- Pronunciation: [ˌt͡ʃameˈkod͡ɮo]
- Native to: Peru
- Region: Pampa Hermosa
- Ethnicity: 100 Chamicuro (2015)
- Native speakers: 8 (2008)
- Language family: Arawakan SouthernWesternChamicuro; ; ;
- Writing system: Latin script

Language codes
- ISO 639-3: ccc
- Glottolog: cham1318
- ELP: Chamicuro

= Chamicuro language =

Nearly extinct Arawakan language of Peru

Chamicuro (Chamekolo /[ˌt͡ʃameˈkod͡ɮo]/, referring to a type of worm) is a nearly extinct South American language spoken in Peru. The language was used by the Chamicuro people, who number around one hundred people. The Chamicuros currently live on a tributary of the Huallaga river, in Peru, in an area called Pampa Hermosa, though many had been dislocated to the Yavarí and Napo Rivers and to Brazil.

== Status ==
As with all native languages in Peru, Chamicuro was by default an official language in the area in which it was spoken. A dictionary has been published by the Chamicuro, however no children can speak the language as the community has shifted to Spanish.

== Classification ==
Chamicuro is an Arawakan language. However, it has been historically claimed to be a member of the Panoan language family instead; Julian Steward, writing in the Handbook of South American Indians, claimed that Chamicuro was linguistically close to Shipibo, a Panoan language.

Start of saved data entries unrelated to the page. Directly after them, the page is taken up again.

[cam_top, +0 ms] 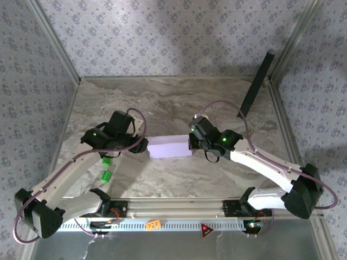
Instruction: Fold the paper box
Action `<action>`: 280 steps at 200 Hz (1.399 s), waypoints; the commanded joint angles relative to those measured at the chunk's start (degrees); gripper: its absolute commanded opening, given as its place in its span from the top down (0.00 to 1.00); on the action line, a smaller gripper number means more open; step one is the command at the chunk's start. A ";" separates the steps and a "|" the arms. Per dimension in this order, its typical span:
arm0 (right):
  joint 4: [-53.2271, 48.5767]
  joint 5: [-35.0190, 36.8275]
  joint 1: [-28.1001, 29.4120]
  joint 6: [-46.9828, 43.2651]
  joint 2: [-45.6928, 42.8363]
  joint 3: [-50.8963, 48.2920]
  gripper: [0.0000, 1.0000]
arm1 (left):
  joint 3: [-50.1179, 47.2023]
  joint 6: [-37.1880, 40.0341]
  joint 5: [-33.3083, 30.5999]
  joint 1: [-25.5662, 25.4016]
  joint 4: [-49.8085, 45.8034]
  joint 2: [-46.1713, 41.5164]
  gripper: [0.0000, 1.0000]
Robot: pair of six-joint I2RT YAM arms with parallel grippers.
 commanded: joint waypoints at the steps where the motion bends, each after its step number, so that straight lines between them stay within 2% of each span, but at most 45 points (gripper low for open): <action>1: -2.97 -1.02 -0.32 -0.63 0.56 1.44 1.00 | 0.01 -1.52 2.03 0.62 0.71 1.94 0.52; 33: -3.59 -1.66 -0.52 -0.72 0.49 1.57 1.00 | 1.60 -2.64 3.32 1.26 0.20 5.30 0.67; 80: -4.08 -3.05 -0.89 -0.81 0.45 1.76 1.00 | 3.25 -3.69 5.40 1.57 0.18 6.74 0.77; 93: -4.36 -3.25 -1.05 -1.04 0.44 1.92 1.00 | 3.77 -3.86 5.29 1.65 -0.42 7.05 0.76; 138: -4.66 -3.32 -1.41 -1.04 0.17 1.84 1.00 | 5.57 -4.17 -0.83 1.83 -3.77 6.87 0.61; 156: -4.44 -3.28 -1.50 -0.99 0.24 1.81 1.00 | 5.97 -3.85 -1.24 2.20 -3.71 6.84 0.56; 178: -4.45 -3.37 -1.56 -0.95 0.27 1.84 1.00 | 6.48 -3.39 -0.28 2.51 -3.60 8.09 0.55; 249: -4.64 -3.77 -1.64 -1.33 0.57 2.49 1.00 | 7.14 -3.21 6.35 2.55 -1.58 10.24 0.82; 280: -5.07 -4.02 -1.61 -1.82 1.37 3.41 1.00 | 7.42 -3.90 10.14 2.79 0.05 10.08 0.87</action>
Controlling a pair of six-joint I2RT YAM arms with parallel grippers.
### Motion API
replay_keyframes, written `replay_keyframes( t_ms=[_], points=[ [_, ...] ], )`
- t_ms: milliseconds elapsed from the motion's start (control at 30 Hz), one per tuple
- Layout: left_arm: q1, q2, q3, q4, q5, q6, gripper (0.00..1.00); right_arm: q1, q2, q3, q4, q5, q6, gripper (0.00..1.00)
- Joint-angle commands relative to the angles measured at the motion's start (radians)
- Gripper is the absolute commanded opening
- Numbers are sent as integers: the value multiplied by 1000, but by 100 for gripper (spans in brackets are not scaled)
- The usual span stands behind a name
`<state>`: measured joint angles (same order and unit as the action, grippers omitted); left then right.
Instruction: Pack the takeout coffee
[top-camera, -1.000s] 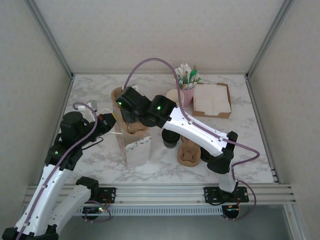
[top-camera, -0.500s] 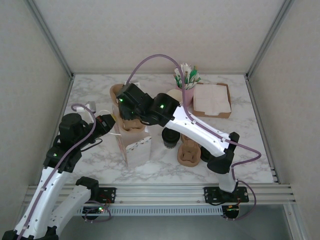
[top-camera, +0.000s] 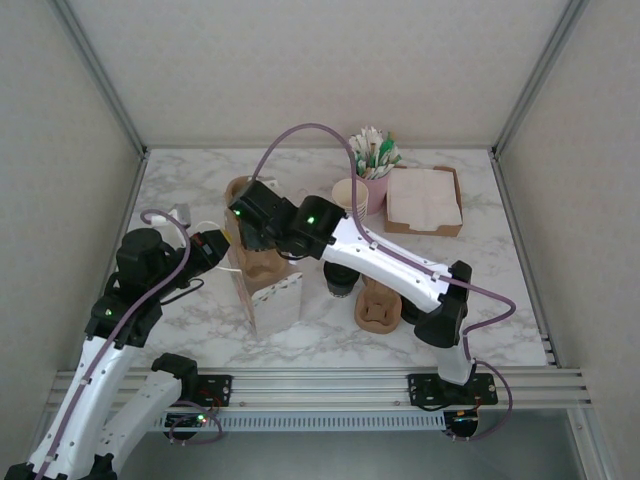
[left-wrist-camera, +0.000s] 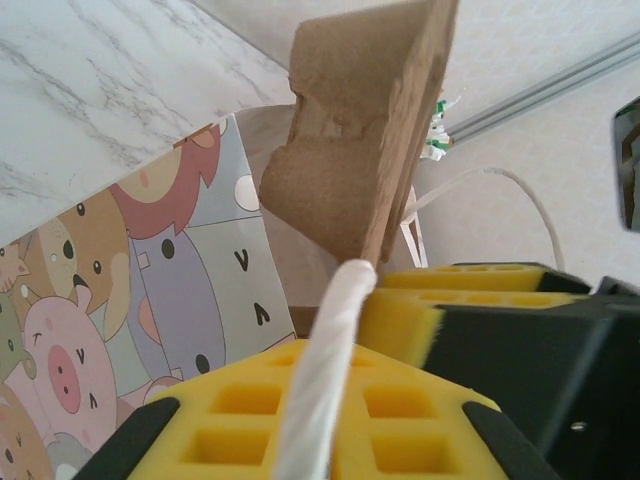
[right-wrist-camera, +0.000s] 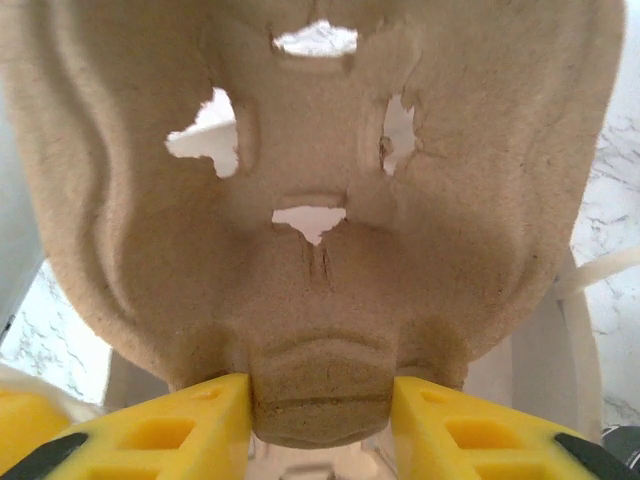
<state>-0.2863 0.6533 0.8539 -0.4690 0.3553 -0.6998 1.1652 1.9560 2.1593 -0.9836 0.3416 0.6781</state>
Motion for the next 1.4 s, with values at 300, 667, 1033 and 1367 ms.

There is dispute as to whether the unattested language of the Aguano people was the same language as, or related to, Chamicuro. Čestmír Loukotka (1968) had identified it as a relative of Chamicuro, but the Chamicuro report that the Aguano people spoke Quechua.

== Phonology ==

=== Vowels ===
Chamicuro has five vowels: /a, e, i, o, u/. All vowels have both short and long forms, though long vowels are rare. It is not a tonal language.

=== Consonants ===

Consonants in Chamicuro
|  | Bilabial | Alveolar | Palato- alveolar | Retroflex | Palatal | Velar | Glottal |
|---|---|---|---|---|---|---|---|
| Plosive | p | t |  |  |  | k | ʔ |
| Affricate |  | t͡s | t͡ʃ | ʈʂ |  |  |  |
| Fricative |  | s | ʃ | ʂ |  |  | h |
| Nasal | m | n |  |  | ɲ |  |  |
| Lateral |  | l |  |  | ʎ |  |  |
| Flap |  | ɾ |  |  |  |  |  |
| Semivowel |  |  |  |  | j | w |  |

//l w j// devoice to //ɬ ʍ ȷ̊// at the end of a syllable:

//yelna/ [ˈjɛɬna]/ 'man, husband'

//kawsa/ [ˈkaʍsa]/ 'smoke'

A laminal alveolar fricative /[s̻]/ occurs in Chamicuro as a realization of underlying //ʃ/, /ʃi//.

== Typology ==
Chamicuro is an agglutinative language and has basic verb–subject–object word order. It distinguishes inalienable and alienable possession but not gender.